To understand and diagnose the difference between the two is important. Symptoms of food intolerance can manifest within hours or even a day later. In the case of allergies, the onset is immediate and generally within an hour. Food allergy occurs when the immune system attempts to process a protein found in the food incorrectly, leading to an overreaction by the body and the production of certain chemicals. It is important to identify the allergen in question is causing the food allergy so that it can be avoided in future.

Some of the key symptoms that occur with food allergies are:

1. Skin rashes and itching
2. Severe diarrhea and vomiting
3. Stomach cramps
4. Swelling skin especially in areas of procurement, such as the eyelids, lips and inside the mouth
5. A runny nose and blocked nasal passages
6. Inflammation throat, trachea and larynx
7. Headaches
8. Fatigue and dizziness
9. Joint pain
10. Hives

These symptoms should be identified immediately as delayed treatment can lead to malfunctioning of the internal systems. Ingredient labels should be read carefully when buying food and when eating out it is always a good idea to check with the waiter at the restaurant about ingredients used to prepare a plate. Some patients are so vulnerable that doctors even advise them to carry self-injectable epinephrine pens, which can literally save your life during  a severe allergic reaction.

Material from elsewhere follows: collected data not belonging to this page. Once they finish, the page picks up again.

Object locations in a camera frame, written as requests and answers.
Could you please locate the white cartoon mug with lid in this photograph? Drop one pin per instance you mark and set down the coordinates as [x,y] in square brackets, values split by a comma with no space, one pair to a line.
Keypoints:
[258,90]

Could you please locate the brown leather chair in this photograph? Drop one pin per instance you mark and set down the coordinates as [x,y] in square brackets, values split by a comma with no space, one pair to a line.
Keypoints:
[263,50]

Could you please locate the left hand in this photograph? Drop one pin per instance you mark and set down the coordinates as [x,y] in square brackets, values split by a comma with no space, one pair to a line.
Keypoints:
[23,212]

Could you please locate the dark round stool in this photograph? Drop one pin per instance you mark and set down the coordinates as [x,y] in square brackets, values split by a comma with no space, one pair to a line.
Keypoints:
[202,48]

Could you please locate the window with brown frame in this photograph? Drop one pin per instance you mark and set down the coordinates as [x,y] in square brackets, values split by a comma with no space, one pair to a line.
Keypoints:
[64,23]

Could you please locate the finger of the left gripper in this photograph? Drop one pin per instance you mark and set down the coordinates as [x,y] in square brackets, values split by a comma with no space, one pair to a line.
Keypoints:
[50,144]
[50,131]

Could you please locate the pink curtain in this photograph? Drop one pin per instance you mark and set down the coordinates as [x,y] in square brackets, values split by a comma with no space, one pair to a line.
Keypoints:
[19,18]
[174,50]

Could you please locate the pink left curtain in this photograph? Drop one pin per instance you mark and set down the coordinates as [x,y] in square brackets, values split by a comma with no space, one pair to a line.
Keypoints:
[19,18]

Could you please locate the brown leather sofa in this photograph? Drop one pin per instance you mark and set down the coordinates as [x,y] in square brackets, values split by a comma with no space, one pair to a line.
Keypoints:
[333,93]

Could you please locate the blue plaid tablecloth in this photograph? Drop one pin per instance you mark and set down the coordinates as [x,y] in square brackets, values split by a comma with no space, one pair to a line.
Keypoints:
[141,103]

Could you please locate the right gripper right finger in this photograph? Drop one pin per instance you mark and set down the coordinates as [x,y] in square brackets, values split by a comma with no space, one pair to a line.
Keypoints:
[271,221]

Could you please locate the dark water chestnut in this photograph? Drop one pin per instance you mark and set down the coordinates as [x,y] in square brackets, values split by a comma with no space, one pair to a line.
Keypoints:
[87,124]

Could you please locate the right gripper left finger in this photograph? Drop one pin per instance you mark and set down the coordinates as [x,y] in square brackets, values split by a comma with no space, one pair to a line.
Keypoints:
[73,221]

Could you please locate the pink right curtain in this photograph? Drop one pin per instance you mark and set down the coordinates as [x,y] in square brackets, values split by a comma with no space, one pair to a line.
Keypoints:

The foods below are five of the most allergic foods for people with food allergies:

1. Eggs
2. Milk or dairy products
3. Seafood and shellfish
4. Peanuts and cashews
5. Wheat

These are the foods which most common affect children and adults, and it is important to visit a medical professional as soon as you experience any signs of a food allergy. In cases of food intolerance, smaller degrees of similar symptoms may occur but usually disappear after a short time. In the cases of food allergies these symptoms even more pronounced and severe, and may also lead to severe breathing problems or diarrhea.

Source: For over 20 years, the ALCAT Test has provided both patients as well as healthcare professionals with a tool to successfully overcome a wide variety of conditions which result from chemical sensitivity and food intolerance. Their site is:

Related Posts: Candida Allergies, Shellfish Allergies, Yeast Allergies.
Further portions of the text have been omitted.